Wetenschap
Toegenomen warme en koude perioden als gevolg van klimaatverandering kunnen de kwaliteit van broodbereiding of zaadkwaliteit voor het verbouwen van latere tarwegewassen beïnvloeden, afhankelijk van wanneer ze zich voordoen.
Als gevolg van klimaatverandering wordt in de komende jaren een grotere temperatuurvariabiliteit verwacht. De effecten op planten van zogenaamde niet-seizoensgebonden warme en koude perioden in het voorjaar zijn vooral merkbaar voor tuinders en boeren.
Korte periodes van hoge, of erg koud, temperaturen rond de bloeitijd van tarwe kunnen de bestuiving schaden en zo de graanopbrengst aanzienlijk verminderen.

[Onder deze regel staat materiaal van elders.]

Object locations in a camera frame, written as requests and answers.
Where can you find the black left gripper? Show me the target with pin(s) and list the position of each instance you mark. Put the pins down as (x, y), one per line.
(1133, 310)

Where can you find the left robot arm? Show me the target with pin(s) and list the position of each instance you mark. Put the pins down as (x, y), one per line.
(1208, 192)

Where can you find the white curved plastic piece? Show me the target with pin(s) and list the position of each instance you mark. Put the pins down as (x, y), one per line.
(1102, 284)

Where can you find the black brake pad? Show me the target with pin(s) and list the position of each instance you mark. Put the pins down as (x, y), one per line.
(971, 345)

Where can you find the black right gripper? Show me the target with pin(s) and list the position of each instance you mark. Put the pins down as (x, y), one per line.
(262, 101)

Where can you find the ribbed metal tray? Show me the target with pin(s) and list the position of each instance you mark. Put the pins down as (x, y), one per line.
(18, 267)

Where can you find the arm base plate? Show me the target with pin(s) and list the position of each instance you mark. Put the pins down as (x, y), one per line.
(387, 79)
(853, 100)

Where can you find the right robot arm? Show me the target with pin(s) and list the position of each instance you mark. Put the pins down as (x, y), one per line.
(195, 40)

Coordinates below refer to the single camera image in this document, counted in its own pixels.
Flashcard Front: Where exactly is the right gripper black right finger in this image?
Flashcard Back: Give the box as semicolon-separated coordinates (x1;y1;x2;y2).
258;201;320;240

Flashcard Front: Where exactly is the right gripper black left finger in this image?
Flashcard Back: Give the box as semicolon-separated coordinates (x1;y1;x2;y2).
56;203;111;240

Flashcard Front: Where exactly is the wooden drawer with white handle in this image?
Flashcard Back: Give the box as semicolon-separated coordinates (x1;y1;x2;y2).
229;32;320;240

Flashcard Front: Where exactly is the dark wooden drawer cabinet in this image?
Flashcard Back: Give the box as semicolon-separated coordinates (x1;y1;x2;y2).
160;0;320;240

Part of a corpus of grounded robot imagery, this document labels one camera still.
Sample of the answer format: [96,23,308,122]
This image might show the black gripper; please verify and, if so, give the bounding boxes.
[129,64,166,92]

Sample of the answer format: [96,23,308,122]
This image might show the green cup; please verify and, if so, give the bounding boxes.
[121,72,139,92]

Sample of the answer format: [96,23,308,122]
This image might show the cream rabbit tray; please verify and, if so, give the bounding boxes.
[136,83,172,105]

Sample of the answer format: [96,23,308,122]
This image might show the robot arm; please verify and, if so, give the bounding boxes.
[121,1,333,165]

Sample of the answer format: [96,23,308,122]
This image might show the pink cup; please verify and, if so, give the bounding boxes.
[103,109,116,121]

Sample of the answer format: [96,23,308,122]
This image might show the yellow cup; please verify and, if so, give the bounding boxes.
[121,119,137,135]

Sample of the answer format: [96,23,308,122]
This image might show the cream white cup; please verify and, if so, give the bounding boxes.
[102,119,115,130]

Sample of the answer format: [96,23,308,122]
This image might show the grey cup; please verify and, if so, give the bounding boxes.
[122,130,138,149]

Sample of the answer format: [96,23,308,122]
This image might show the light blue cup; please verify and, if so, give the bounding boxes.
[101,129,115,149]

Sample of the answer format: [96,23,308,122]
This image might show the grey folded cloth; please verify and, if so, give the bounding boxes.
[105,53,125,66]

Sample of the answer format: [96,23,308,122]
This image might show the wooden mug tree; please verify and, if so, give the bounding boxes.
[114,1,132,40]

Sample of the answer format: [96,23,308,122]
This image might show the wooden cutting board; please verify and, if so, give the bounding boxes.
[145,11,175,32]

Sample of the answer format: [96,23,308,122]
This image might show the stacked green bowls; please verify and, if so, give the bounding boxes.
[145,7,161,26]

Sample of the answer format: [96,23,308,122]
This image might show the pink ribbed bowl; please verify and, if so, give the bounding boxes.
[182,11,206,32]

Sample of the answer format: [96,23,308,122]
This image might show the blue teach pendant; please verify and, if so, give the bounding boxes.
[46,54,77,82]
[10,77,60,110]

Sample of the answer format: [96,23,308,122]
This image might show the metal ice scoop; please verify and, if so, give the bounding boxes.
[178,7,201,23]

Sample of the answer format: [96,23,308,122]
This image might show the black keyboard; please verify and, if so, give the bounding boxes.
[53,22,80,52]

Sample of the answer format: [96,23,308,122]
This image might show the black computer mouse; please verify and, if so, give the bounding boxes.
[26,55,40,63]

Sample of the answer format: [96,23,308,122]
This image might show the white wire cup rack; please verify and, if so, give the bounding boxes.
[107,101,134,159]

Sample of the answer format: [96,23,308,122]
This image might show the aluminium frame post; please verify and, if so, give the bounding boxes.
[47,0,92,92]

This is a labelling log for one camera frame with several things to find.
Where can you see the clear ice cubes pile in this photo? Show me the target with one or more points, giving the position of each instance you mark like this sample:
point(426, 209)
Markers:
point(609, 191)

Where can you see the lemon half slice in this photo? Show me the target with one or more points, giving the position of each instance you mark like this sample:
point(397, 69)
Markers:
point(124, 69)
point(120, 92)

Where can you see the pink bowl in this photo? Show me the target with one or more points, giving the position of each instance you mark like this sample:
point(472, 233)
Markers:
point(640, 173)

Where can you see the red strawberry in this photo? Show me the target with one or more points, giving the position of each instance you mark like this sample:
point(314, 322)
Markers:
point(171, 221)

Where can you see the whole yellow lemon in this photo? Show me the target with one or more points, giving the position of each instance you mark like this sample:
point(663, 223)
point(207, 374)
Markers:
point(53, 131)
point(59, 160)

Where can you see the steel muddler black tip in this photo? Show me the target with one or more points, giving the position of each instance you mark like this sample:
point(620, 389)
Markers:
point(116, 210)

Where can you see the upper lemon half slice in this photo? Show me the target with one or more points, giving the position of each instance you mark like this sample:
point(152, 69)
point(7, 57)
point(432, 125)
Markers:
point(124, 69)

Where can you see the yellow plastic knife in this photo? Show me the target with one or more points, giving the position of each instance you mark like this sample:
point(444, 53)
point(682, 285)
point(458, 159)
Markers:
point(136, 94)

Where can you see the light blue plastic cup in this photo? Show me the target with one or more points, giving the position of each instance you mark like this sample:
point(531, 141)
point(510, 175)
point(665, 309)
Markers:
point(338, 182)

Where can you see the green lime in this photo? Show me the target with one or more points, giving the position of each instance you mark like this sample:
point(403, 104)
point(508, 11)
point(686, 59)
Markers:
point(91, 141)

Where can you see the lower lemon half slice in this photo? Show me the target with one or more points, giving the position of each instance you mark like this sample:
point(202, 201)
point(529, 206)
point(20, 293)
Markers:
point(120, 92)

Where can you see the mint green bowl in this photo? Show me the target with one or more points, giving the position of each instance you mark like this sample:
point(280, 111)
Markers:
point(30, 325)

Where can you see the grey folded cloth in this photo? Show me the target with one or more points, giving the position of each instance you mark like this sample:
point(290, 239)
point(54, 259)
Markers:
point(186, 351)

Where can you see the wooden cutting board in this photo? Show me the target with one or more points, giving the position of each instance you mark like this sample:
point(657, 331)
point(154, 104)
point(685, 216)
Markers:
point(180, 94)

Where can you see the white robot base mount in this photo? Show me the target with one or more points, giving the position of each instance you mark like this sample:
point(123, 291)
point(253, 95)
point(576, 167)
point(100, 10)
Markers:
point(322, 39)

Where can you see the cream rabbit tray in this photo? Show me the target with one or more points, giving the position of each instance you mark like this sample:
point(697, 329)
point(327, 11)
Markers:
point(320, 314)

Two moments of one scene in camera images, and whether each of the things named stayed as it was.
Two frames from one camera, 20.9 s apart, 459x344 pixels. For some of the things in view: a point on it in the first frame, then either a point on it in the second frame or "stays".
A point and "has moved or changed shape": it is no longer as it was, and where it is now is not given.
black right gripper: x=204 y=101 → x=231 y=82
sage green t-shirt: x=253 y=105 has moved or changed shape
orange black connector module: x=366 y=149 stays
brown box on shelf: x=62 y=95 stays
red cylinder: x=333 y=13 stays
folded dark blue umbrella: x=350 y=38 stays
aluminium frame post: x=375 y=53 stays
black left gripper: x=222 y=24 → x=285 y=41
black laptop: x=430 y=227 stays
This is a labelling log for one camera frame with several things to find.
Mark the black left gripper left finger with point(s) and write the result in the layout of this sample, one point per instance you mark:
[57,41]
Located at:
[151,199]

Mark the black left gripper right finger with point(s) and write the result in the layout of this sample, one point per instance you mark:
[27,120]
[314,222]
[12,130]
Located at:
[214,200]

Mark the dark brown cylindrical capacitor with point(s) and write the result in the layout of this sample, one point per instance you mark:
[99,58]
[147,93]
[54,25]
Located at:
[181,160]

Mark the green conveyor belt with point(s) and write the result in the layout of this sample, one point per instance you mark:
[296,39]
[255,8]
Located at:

Wetenschappers van de University of Reading benadrukken in nieuw onderzoek, vandaag gepubliceerd in Annalen van de Plantkunde , dat daaropvolgende perioden van extreme temperaturen subtieler kunnen zijn, belangrijke effecten, niet alleen op de opbrengst, maar ook op de kwaliteit van de voor verschillende markten geproduceerde tarwe.
De onderzoekers stelden tarweplanten gedurende verschillende korte perioden tijdens de zaadontwikkeling en rijping bloot aan temperaturen die warmer of koeler zijn dan de omgevingstemperatuur en analyseerden de gevolgen voor een breed scala aan contrasterende kwaliteitsparameters. De effecten varieerden afhankelijk van de timing en het type extreme temperatuurgebeurtenis en het specifieke aspect van de gewaskwaliteit.
Wat zijn de effecten van extreme temperaturen op gewassen?
Bijvoorbeeld, voor het bakken van brood bij hoge temperaturen tijdens het vroeg vullen van zaden verbeterd eiwitgehalte en zetmeelintegriteit maar verminderde glutensterkte (en ook graanopbrengst); De zetmeelintegriteit werd ook verbeterd door blootstelling aan hoge temperaturen later in de zaadontwikkeling en rijping.
Anderzijds, de kwaliteit van het zaad om latere gewassen te laten groeien werd verminderd door perioden van hoge temperatuur tijdens het vroege vullen van het zaad, maar verbeterde als ze later tijdens de rijping optreden; en vice versa voor afleveringen van koude temperaturen.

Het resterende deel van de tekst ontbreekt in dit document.